Este “descubrimiento” de la vía de la belleza se debe acompañar con una sólida formación intelectual. Por lo menos esta es la intención manifiesta del presidente Harne para el Santa María Magdalena College, quien dijo expresamente que su gestión sería incansable en esfuerzos para renovar el Colegio y convertirlo en modelo de vida católica colegiada que es fiel al Magisterio y profundamente arraigada en la tradición intelectual católica.
“Comenzamos por asegurar que la fe de nuestros alumnos se verá reforzada en lugar de socavada mientras están en el College. Todos nuestros profesores son católicos y toman el Juramento de Fidelidad a la Iglesia Católica a principios de cada año. Todos nuestros estudiantes cursan cuatro años de catequesis, mientras que profundizan y el fortalecen su fe en una comunidad que se esfuerza por pensar con la mente de la Iglesia y vivir de acuerdo al ritmo del año litúrgico”.

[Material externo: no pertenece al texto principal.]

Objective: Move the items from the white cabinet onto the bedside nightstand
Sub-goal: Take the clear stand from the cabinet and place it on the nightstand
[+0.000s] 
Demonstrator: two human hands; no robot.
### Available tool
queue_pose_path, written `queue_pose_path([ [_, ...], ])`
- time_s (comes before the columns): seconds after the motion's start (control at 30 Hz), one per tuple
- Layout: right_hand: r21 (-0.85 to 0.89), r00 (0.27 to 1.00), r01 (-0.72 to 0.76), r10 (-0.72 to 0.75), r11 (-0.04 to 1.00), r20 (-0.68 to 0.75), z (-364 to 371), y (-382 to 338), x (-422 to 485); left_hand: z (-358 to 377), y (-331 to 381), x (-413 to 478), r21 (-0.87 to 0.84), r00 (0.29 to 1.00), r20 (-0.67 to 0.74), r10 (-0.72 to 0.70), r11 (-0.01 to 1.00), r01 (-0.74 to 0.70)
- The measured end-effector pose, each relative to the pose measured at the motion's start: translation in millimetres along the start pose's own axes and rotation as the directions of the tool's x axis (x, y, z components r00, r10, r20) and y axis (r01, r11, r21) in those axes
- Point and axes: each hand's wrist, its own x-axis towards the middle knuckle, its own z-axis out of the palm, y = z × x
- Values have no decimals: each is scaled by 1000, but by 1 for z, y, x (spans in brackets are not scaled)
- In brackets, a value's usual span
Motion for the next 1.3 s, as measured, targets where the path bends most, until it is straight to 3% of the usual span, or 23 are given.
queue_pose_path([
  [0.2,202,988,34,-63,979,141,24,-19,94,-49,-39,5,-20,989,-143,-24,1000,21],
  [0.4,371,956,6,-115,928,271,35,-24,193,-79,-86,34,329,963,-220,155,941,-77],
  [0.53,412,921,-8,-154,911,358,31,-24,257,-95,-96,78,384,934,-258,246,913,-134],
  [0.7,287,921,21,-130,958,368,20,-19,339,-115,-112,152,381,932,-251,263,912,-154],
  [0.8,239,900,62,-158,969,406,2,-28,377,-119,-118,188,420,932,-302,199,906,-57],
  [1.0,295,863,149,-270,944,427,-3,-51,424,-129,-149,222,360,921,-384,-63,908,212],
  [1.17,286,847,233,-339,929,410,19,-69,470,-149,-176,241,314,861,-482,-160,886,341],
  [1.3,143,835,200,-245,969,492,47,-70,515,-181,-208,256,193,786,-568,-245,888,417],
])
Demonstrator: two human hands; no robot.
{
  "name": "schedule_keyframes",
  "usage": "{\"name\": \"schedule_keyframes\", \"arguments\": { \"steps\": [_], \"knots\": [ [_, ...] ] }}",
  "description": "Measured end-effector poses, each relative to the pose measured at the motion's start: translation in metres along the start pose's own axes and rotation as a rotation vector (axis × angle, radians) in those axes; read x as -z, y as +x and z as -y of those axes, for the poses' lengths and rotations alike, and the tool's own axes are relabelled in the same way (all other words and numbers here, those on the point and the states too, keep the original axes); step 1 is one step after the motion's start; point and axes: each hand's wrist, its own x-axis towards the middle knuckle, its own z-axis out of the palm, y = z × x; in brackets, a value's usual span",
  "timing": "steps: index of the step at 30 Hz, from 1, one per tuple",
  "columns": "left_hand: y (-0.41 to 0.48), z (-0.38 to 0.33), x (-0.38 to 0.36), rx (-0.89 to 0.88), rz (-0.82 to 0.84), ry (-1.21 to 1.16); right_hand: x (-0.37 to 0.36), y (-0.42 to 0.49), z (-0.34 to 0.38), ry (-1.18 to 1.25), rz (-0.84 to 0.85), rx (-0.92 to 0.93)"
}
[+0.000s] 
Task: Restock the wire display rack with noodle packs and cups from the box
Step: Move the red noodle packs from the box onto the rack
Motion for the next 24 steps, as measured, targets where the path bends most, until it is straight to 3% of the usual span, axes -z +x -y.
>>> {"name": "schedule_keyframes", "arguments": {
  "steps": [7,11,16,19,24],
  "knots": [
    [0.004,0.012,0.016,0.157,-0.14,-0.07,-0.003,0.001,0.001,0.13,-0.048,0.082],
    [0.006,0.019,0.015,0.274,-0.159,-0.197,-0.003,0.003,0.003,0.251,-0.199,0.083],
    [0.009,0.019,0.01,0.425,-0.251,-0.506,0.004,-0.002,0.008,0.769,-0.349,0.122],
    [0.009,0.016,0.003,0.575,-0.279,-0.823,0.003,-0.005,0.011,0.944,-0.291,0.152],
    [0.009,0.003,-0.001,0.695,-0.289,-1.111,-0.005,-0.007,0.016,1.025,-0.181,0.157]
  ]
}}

“En nuestro programa académico, nos esforzamos por integrar plenamente las fortalezas de la tradición de los Grandes Libros (…) con la riqueza y la disciplina intelectual de la tradición católica, tanto la tradición monástica y la de las universidades medievales. En la base de nuestra educación están las tradicionales siete artes liberales ordenadas a la más altas consideraciones de la verdad filosófica y teológica”, expresó el Profesor Harnes.